Dabbling with envoy - Part II
Ishan Khare
Posted on January 13, 2022
Dynamic configuration from control plane
There are already some production ready control planes available like
- Gloo
- Istio
We are going to experiment with what's at the core of these service meshes - Go control plane
In order to tell envoy where to look for the control plane for getting the configuration we need some of the following things:
node
The node configuration remains the same as in the previous setup of the envoy configurations:
node:
cluster: test-cluster
id: test-id
dynamic_resources
This tells envoy which configurations to update dynamically
dynamic_resources:
ads_config:
api_type: GRPC
transport_api_version: V3
grpc_services:
envoy_grpc:
cluster_name: xds_cluster
cds_config:
resource_api_version: V3
ads: {}
lds_config:
resource_api_version: V3
ads: {}
This basically tells envoy that the Cluster Discovery Service
and the Listener Discovery Service
are being served as part of the ADS
(Aggregate Discovery Service
). The ads
configuration itself is a GRPC api served by a cluster
named xds_cluster
.
static_resources
This will tell envoy where to receive its dynamic configuration from, i.e. where to find the control plane
static_resources:
clusters:
- type: STRICT_DNS
typed_extension_protocol_options:
envoy.extensions.upstreams.http.v3.HttpProtocolOptions:
"@type": type.googleapis.com/envoy.extensions.upstreams.http.v3.HttpProtocolOptions
explicit_http_config:
http2_protocol_options: {}
name: xds_cluster
http2_protocol_options: {}
connect_timeout: 3s
load_assignment:
cluster_name: xds_cluster
endpoints:
- lb_endpoints:
- endpoint:
address:
socket_address:
address: localhost
port_value: 18000
Here we define the details of where can envoy find the previously specified xds_cluster
serving the ADS
configuration.
This is the basic configuration that we need to bootstrap our envoy instance to connect to our control plane and start getting updated configuration from it. The main advantage of this pattern over the previously described ones is that we can now take advantage of the powerful programmable API of the control plane and update the configuration programmatically. So lets see ho we can get this done.
Control Plane
At the heart of the control place configuration, there's what envoy calls a Snapshot
. Going through the envoy docs, this is what the definition of a snapshot says it is:
Snapshot is an internally consistent snapshot of xDS resources
And what does the Snapshot
look like you may ask?
type Snapshot struct {
Resources [types.UnknownType]Resources
// VersionMap holds the current hash map of all resources in the snapshot.

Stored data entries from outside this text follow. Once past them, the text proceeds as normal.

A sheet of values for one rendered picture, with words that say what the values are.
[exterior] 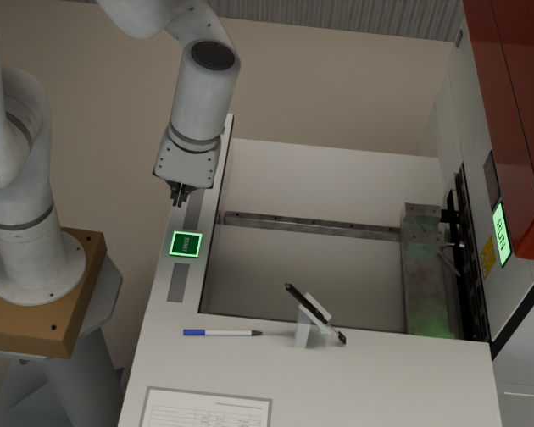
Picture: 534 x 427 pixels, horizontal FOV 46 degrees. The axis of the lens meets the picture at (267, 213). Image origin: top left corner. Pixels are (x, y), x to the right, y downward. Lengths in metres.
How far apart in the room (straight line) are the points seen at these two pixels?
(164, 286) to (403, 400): 0.47
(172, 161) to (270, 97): 2.04
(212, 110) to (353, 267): 0.62
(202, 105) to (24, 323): 0.59
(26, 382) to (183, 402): 1.21
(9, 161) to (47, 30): 2.59
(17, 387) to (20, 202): 1.18
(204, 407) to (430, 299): 0.53
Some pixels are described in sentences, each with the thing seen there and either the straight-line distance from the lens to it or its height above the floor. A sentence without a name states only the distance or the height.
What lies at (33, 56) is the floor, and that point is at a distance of 3.40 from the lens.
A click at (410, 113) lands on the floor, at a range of 3.08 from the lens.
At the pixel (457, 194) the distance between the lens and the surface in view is 1.44.
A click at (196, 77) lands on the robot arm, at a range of 0.88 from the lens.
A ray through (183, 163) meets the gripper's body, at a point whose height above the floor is 1.22.
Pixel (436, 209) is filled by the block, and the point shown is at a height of 0.91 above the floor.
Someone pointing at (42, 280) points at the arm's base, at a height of 0.93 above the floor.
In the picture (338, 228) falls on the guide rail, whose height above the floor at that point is 0.85.
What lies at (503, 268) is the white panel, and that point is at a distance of 1.17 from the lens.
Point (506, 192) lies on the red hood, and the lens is 1.04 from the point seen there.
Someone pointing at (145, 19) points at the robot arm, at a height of 1.50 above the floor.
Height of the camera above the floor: 1.96
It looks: 51 degrees down
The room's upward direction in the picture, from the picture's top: 4 degrees clockwise
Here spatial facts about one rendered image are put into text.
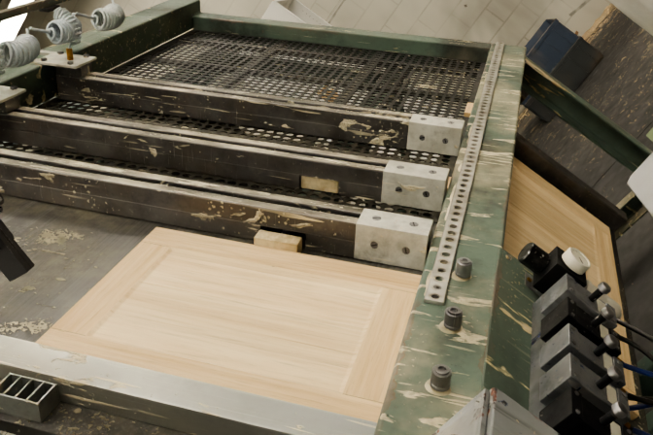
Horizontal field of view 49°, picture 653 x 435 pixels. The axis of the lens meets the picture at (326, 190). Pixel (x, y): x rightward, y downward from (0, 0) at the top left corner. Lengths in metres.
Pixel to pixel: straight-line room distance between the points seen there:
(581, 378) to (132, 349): 0.58
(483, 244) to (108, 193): 0.69
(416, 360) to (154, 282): 0.45
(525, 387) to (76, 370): 0.58
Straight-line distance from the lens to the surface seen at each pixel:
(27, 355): 1.03
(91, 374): 0.98
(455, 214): 1.33
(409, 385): 0.93
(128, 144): 1.62
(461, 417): 0.60
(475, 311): 1.08
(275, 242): 1.24
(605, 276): 2.19
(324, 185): 1.48
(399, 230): 1.21
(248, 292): 1.14
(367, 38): 2.59
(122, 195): 1.39
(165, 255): 1.24
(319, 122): 1.76
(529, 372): 1.04
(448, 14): 6.26
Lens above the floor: 1.14
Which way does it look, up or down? 2 degrees down
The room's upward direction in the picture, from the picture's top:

// This field should remain nil until it is used, at which point should be
// instantiated by calling ConstructVersionMap().
// VersionMap is only to be used with delta xDS.
VersionMap map[string]map[string]string
}
Hmm, that isn't very helpful. It doesn't give us much information about what does the Resources
hold. On further examiniation of the docs, I found the following method in the cache package:
func NewSnapshot(version string, resources map[resource.Type][]types.Resource) (Snapshot, error)
And examining the resource package we get these constants
const (
EndpointType = apiTypePrefix + "envoy.config.endpoint.v3.ClusterLoadAssignment"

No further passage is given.